Public API

This page lists exported symbols of CTModels.OCP.


From CTModels.OCP

AbstractDualModel

CTModels.OCP.AbstractDualModelType
abstract type AbstractDualModel

Abstract base type for dual variable models in optimal control solutions.

Subtypes store Lagrange multipliers (dual variables) associated with constraints.

See also: DualModel.

AbstractModel

CTModels.OCP.AbstractModelType
abstract type AbstractModel

Abstract base type for optimal control problem models.

Subtypes represent either a fully built immutable model (Model) or a mutable model under construction (PreModel).

See also: Model, PreModel.

AbstractSolution

CTModels.OCP.AbstractSolutionType
abstract type AbstractSolution

Abstract base type for optimal control problem solutions.

Subtypes store the complete solution including primal trajectories, dual variables, and solver information.

See also: Solution.

AbstractSolverInfos

CTModels.OCP.AbstractSolverInfosType
abstract type AbstractSolverInfos

Abstract base type for solver information associated with an optimal control solution.

Subtypes store metadata about the numerical solution process.

See also: SolverInfos.

AbstractTimeGridModel

CTModels.OCP.AbstractTimeGridModelType
abstract type AbstractTimeGridModel

Abstract base type for time grid models used in optimal control solutions.

Subtypes store the discretised time points at which the solution is evaluated.

See also: TimeGridModel, EmptyTimeGridModel.

AbstractTimeModel

CTModels.OCP.AbstractTimeModelType
abstract type AbstractTimeModel

Abstract base type for time boundary models (initial or final time).

Subtypes represent either fixed or free time boundaries in an optimal control problem.

See also: FixedTimeModel, FreeTimeModel.

Autonomous

CTModels.OCP.AutonomousType
abstract type Autonomous <: CTModels.OCP.TimeDependence

Type tag indicating that the dynamics and other functions of an optimal control problem do not explicitly depend on time.

For autonomous systems, the dynamics have the form ẋ = f(x, u) rather than ẋ = f(t, x, u).

See also: TimeDependence, NonAutonomous.

BolzaObjectiveModel

CTModels.OCP.BolzaObjectiveModelType
struct BolzaObjectiveModel{TM<:Function, TL<:Function} <: CTModels.OCP.AbstractObjectiveModel

Objective model with both Mayer and Lagrange costs (Bolza form): g(x(t₀), x(tf), v) + ∫ f⁰(t, x, u, v) dt.

Fields

  • mayer::TM: The Mayer cost function (x0, xf, v) -> g(x0, xf, v).
  • lagrange::TL: The Lagrange integrand (t, x, u, v) -> f⁰(t, x, u, v).
  • criterion::Symbol: Optimisation direction, either :min or :max.

Example

julia> using CTModels

julia> g = (x0, xf, v) -> xf[1]^2
julia> f0 = (t, x, u, v) -> u[1]^2
julia> obj = CTModels.BolzaObjectiveModel(g, f0, :min)

ConstraintsDictType

CTModels.OCP.ConstraintsDictTypeType

Type alias for a dictionary of constraints. This is used to store constraints before building the model.

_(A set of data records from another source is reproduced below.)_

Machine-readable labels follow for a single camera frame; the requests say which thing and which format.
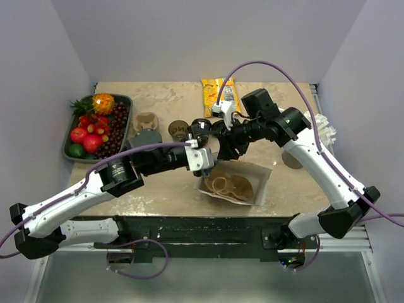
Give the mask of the dark coffee cup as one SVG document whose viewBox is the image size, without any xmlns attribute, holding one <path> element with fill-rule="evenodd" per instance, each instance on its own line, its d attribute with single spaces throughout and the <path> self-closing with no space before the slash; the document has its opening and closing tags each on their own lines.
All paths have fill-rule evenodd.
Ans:
<svg viewBox="0 0 404 303">
<path fill-rule="evenodd" d="M 189 126 L 189 134 L 192 139 L 208 141 L 208 135 L 211 131 L 212 123 L 208 119 L 195 119 Z"/>
<path fill-rule="evenodd" d="M 187 140 L 189 124 L 183 120 L 172 121 L 168 126 L 168 132 L 173 141 Z"/>
</svg>

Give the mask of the brown paper bag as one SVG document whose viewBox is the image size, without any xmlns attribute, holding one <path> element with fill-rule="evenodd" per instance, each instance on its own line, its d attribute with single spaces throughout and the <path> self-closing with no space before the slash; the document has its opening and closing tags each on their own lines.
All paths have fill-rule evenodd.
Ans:
<svg viewBox="0 0 404 303">
<path fill-rule="evenodd" d="M 195 189 L 202 194 L 210 196 L 212 198 L 222 199 L 237 205 L 247 206 L 263 206 L 266 201 L 266 192 L 268 188 L 268 181 L 271 175 L 271 169 L 256 165 L 250 162 L 243 162 L 238 160 L 232 160 L 228 162 L 219 162 L 214 166 L 212 170 L 223 170 L 226 173 L 232 175 L 239 175 L 248 179 L 252 185 L 254 191 L 254 197 L 252 200 L 243 202 L 230 198 L 224 198 L 213 194 L 204 184 L 204 177 L 200 177 L 196 184 Z"/>
</svg>

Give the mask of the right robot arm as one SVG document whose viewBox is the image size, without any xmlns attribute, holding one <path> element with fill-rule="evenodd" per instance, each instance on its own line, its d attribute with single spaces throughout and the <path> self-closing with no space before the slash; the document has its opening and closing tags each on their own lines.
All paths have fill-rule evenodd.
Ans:
<svg viewBox="0 0 404 303">
<path fill-rule="evenodd" d="M 379 190 L 364 186 L 325 147 L 316 145 L 316 133 L 300 110 L 280 111 L 264 88 L 244 96 L 242 103 L 248 114 L 243 122 L 232 118 L 230 102 L 221 101 L 212 108 L 213 115 L 221 117 L 214 125 L 220 142 L 218 159 L 237 159 L 257 140 L 275 142 L 308 171 L 330 203 L 317 212 L 294 216 L 282 229 L 283 244 L 295 248 L 312 234 L 344 238 L 380 198 Z"/>
</svg>

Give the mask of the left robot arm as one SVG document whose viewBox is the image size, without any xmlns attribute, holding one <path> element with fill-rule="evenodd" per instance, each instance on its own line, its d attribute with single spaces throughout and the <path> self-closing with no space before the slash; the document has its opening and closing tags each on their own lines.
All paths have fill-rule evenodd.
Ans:
<svg viewBox="0 0 404 303">
<path fill-rule="evenodd" d="M 84 179 L 35 205 L 10 208 L 18 253 L 39 259 L 75 244 L 99 242 L 125 247 L 131 233 L 120 219 L 76 221 L 85 210 L 143 186 L 143 177 L 189 166 L 187 155 L 198 144 L 185 142 L 139 144 L 128 141 L 125 151 L 98 162 Z"/>
</svg>

julia> const TimesDisc = Union{Times, StepRangeLen}

See also: ConstraintsModel, PreModel and Model.

ConstraintsModel

CTModels.OCP.ConstraintsModelType
struct ConstraintsModel{TP<:Tuple, TB<:Tuple, TS<:Tuple, TC<:Tuple, TV<:Tuple} <: CTModels.OCP.AbstractConstraintsModel

Container for all constraints in an optimal control problem.

Fields

  • path_nl::TP: Tuple of nonlinear path constraints (t, x, u, v) -> c(t, x, u, v).
  • boundary_nl::TB: Tuple of nonlinear boundary constraints (x0, xf, v) -> b(x0, xf, v).
  • state_box::TS: Tuple of box constraints on state variables (lower/upper bounds).
  • control_box::TC: Tuple of box constraints on control variables (lower/upper bounds).
  • variable_box::TV: Tuple of box constraints on optimisation variables (lower/upper bounds).

Example

julia> using CTModels

julia> # Typically constructed internally by the model builder
julia> cm = CTModels.ConstraintsModel((), (), (), (), ())

ControlModel

CTModels.OCP.ControlModelType
struct ControlModel <: CTModels.OCP.AbstractControlModel

Control model describing the structure of the control variable in an optimal control problem definition.

Fields

  • name::String: Display name for the control variable (e.g., "u").
  • components::Vector{String}: Names of individual control components (e.g., ["u₁", "u₂"]).

Example

julia> using CTModels

julia> cm = CTModels.ControlModel("u", ["thrust", "steering"])

Dimension

CTModels.OCP.DimensionType

Type alias for a dimension. This is used to define the dimension of the state space, the costate space, the control space, etc.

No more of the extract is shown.